(MATERIAL PROVIDED)

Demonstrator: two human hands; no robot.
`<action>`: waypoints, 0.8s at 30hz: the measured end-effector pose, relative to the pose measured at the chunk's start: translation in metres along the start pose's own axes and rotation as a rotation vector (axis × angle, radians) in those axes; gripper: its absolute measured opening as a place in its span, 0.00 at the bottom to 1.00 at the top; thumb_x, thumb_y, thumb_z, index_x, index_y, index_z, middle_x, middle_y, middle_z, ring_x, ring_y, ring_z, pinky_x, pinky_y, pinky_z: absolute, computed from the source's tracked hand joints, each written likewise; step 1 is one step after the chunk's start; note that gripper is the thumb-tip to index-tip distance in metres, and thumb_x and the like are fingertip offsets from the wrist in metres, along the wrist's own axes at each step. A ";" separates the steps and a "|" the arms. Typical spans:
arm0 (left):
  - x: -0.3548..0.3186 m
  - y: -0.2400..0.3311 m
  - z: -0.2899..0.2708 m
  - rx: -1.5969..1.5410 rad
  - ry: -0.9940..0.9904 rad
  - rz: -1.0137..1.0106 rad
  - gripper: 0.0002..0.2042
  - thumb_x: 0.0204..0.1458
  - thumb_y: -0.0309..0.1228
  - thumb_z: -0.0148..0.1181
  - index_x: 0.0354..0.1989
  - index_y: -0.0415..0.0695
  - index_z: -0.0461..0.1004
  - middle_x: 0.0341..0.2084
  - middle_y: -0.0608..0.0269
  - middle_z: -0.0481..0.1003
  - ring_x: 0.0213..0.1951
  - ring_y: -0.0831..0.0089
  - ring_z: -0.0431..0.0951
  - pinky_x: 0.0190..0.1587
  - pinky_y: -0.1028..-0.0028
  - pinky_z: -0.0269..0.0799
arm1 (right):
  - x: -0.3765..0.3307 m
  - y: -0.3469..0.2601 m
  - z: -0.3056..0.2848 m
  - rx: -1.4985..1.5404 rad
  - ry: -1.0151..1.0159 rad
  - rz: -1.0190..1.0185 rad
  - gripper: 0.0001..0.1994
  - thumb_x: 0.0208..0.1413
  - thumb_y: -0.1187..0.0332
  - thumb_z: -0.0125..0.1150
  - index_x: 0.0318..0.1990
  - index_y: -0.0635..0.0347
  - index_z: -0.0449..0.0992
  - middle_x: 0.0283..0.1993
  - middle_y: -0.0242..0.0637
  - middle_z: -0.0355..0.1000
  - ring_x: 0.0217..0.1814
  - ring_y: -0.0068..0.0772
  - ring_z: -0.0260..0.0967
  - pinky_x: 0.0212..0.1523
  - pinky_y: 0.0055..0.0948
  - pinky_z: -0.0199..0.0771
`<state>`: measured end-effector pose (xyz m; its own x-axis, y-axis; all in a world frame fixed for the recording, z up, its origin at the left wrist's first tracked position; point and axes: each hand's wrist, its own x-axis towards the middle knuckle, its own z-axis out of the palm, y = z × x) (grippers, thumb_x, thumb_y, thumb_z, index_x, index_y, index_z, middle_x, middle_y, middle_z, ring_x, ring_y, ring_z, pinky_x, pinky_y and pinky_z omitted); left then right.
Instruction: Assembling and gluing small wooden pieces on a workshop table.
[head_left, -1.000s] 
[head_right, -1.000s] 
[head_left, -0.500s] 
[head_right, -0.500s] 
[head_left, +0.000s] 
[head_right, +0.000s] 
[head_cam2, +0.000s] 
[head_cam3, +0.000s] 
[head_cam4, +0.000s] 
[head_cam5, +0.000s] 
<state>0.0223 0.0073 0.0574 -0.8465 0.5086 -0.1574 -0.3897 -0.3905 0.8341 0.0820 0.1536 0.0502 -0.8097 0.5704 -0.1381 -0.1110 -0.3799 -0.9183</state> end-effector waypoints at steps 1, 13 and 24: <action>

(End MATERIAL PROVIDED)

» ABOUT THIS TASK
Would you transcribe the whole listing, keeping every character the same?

» REPLY TO THE EXERCISE
Demonstrator: two human hands; no robot.
`<action>`: waypoints, 0.8s at 30hz: the measured end-effector pose, relative to the pose measured at the chunk's start: translation in metres along the start pose's own axes and rotation as a rotation vector (axis × angle, radians) in those axes; gripper: its absolute measured opening as a place in its span, 0.00 at the bottom to 1.00 at the top; thumb_x, thumb_y, thumb_z, index_x, index_y, index_z, middle_x, middle_y, middle_z, ring_x, ring_y, ring_z, pinky_x, pinky_y, pinky_z: absolute, computed from the source's tracked hand joints, each written likewise; step 1 is one step after the chunk's start; note that gripper is the thumb-tip to index-tip distance in metres, and thumb_x and the like are fingertip offsets from the wrist in metres, along the wrist's own axes at each step. A ";" separates the steps and a "|" the arms. Typical spans:
arm0 (left):
  - x: -0.3548..0.3186 m
  - y: -0.2400..0.3311 m
  - z: -0.2899..0.2708 m
  - rx: -1.5969..1.5410 rad
  - ry: -0.9940..0.9904 rad
  - rz: -1.0137..1.0106 rad
  - gripper: 0.0002..0.2042
  - thumb_x: 0.0204..0.1458
  - thumb_y: -0.0309..0.1228
  - thumb_z: -0.0148..0.1181
  - index_x: 0.0354..0.1989
  - index_y: -0.0415..0.0695
  - index_z: -0.0461..0.1004
  - middle_x: 0.0341..0.2084
  - middle_y: -0.0608..0.0269
  - middle_z: -0.0481..0.1003
  - ring_x: 0.0213..0.1951
  - ring_y: -0.0831..0.0089
  - ring_z: -0.0431..0.0951
  - pinky_x: 0.0190..0.1587
  - pinky_y: -0.1028..-0.0028
  - pinky_z: -0.0269..0.0799
arm1 (right):
  - x: -0.3765..0.3307 m
  - y: -0.3469..0.2601 m
  - z: -0.3056..0.2848 m
  - rx: -1.4985..1.5404 rad
  - ry: -1.0151..1.0159 rad
  - rz: -1.0190..1.0185 rad
  - gripper: 0.0001..0.1994
  - thumb_x: 0.0208..0.1413
  - thumb_y: -0.1187..0.0332
  - thumb_z: -0.0125..0.1150
  - index_x: 0.0318..0.1990
  - index_y: -0.0635..0.0347
  - index_z: -0.0449..0.0992
  - middle_x: 0.0283..0.1993
  - middle_y: -0.0242..0.0637
  - middle_z: -0.0355..0.1000
  - ring_x: 0.0217..0.1814
  - ring_y: -0.0068..0.0772
  - ring_z: -0.0260..0.0967
  - pinky_x: 0.0212..0.1523
  - pinky_y: 0.0055..0.0948
  - pinky_z: -0.0199..0.0771
`<state>`: measured end-effector pose (xyz m; its own x-axis, y-axis; all in a world frame fixed for the recording, z up, its origin at the left wrist's first tracked position; point and axes: each hand's wrist, its own x-axis towards the middle knuckle, its own z-axis out of the palm, y = z × x) (grippers, thumb_x, thumb_y, thumb_z, index_x, index_y, index_z, middle_x, middle_y, middle_z, ring_x, ring_y, ring_z, pinky_x, pinky_y and pinky_z omitted); left then right.
Instruction: Assembling and gluing small wooden pieces on a workshop table.
[head_left, -1.000s] 
[head_right, -1.000s] 
[head_left, -0.500s] 
[head_right, -0.500s] 
[head_left, +0.000s] 
[head_right, +0.000s] 
[head_cam2, +0.000s] 
[head_cam3, +0.000s] 
[head_cam4, +0.000s] 
[head_cam5, +0.000s] 
<state>0.0223 0.0073 0.0574 -0.8465 0.5086 -0.1574 -0.3897 -0.3905 0.8341 0.0820 0.1536 0.0502 -0.8097 0.5704 -0.1381 -0.1110 -0.3799 -0.9183</state> end-effector waypoints at steps 1, 13 and 24: <action>

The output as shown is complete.